**Directions:** Nothing below is to be printed except the lines between the line holding "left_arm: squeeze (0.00" and the line holding "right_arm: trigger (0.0", inclusive, each exactly as it appears.

**Material shown:**

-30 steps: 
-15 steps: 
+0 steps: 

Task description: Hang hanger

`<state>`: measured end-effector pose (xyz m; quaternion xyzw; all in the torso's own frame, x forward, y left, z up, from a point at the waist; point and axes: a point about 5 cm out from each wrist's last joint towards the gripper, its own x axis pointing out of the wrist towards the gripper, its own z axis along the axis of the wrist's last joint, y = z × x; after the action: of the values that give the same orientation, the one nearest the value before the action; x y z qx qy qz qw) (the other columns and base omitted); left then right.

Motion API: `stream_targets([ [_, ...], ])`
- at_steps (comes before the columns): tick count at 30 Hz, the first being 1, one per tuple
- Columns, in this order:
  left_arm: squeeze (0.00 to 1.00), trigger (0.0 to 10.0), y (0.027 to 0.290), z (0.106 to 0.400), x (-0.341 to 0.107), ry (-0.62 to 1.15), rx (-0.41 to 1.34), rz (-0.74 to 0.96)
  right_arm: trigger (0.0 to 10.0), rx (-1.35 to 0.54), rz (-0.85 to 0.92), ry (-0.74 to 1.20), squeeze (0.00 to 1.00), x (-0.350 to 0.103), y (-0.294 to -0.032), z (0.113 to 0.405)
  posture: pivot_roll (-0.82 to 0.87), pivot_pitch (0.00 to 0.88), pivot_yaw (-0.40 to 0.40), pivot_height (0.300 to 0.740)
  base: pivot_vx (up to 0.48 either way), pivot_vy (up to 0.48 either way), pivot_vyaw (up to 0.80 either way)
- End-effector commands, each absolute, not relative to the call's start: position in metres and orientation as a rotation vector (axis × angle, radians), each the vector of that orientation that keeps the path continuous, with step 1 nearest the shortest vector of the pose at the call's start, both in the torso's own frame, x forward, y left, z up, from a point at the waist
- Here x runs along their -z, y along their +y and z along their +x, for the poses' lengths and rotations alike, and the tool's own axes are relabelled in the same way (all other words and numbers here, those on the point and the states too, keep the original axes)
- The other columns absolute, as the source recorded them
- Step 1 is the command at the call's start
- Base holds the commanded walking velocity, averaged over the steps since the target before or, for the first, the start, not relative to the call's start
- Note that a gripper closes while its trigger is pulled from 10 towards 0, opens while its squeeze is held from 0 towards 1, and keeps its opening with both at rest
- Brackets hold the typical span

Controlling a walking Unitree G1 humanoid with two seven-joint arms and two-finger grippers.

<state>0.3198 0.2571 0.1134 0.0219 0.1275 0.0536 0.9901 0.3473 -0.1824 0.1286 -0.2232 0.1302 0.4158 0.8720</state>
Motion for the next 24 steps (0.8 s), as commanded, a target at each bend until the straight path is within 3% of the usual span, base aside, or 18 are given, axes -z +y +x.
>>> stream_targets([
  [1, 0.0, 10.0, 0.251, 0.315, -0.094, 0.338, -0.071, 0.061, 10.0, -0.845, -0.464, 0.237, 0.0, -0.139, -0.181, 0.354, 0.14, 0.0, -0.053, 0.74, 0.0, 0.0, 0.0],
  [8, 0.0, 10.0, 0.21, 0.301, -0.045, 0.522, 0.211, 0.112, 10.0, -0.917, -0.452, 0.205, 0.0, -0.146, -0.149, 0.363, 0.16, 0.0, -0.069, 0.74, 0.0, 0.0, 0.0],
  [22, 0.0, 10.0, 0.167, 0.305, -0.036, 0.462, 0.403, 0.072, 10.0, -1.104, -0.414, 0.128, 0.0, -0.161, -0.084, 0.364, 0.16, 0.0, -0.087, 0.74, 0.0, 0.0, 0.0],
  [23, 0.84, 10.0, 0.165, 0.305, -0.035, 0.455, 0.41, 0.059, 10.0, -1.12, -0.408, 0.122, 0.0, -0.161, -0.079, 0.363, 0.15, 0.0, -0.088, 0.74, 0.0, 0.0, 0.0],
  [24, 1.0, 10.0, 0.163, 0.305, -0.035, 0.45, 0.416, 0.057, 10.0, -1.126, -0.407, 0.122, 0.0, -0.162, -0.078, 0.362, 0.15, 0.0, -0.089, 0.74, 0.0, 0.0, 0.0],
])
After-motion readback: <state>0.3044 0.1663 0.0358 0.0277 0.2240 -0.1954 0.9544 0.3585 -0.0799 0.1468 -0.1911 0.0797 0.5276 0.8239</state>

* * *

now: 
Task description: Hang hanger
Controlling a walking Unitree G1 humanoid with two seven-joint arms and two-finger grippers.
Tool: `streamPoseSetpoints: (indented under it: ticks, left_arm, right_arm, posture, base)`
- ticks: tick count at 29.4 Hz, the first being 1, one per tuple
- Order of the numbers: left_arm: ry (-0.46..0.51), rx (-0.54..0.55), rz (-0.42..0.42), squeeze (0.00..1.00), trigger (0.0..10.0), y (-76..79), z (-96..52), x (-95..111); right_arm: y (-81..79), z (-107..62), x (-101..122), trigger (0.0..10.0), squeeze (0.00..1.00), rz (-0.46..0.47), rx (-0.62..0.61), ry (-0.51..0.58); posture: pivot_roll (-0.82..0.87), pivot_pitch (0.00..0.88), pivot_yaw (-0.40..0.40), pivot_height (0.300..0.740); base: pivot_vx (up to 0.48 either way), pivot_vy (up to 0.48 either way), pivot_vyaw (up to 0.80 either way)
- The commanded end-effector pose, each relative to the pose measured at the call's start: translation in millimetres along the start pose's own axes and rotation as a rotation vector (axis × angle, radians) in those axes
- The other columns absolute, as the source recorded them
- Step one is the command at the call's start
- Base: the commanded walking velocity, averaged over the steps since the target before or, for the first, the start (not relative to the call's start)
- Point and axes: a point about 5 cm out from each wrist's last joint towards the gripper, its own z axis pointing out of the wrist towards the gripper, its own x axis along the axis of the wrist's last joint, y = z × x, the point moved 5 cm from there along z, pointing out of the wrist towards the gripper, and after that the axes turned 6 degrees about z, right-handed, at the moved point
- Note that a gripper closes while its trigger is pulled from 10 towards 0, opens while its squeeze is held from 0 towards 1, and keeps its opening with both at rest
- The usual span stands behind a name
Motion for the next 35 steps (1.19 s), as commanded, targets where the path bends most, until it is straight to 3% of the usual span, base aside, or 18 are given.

**Output:**
  left_arm: squeeze (0.00 to 1.00), trigger (0.0 to 10.0), y (0.027 to 0.290), z (0.106 to 0.400), x (-0.341 to 0.107), ry (-0.62 to 1.15), rx (-0.41 to 1.34), rz (-0.74 to 0.96)
  right_arm: trigger (0.0 to 10.0), rx (-1.35 to 0.54), rz (-0.85 to 0.92), ry (-0.74 to 1.20), squeeze (0.00 to 1.00), x (-0.350 to 0.103), y (-0.294 to -0.032), z (0.113 to 0.405)

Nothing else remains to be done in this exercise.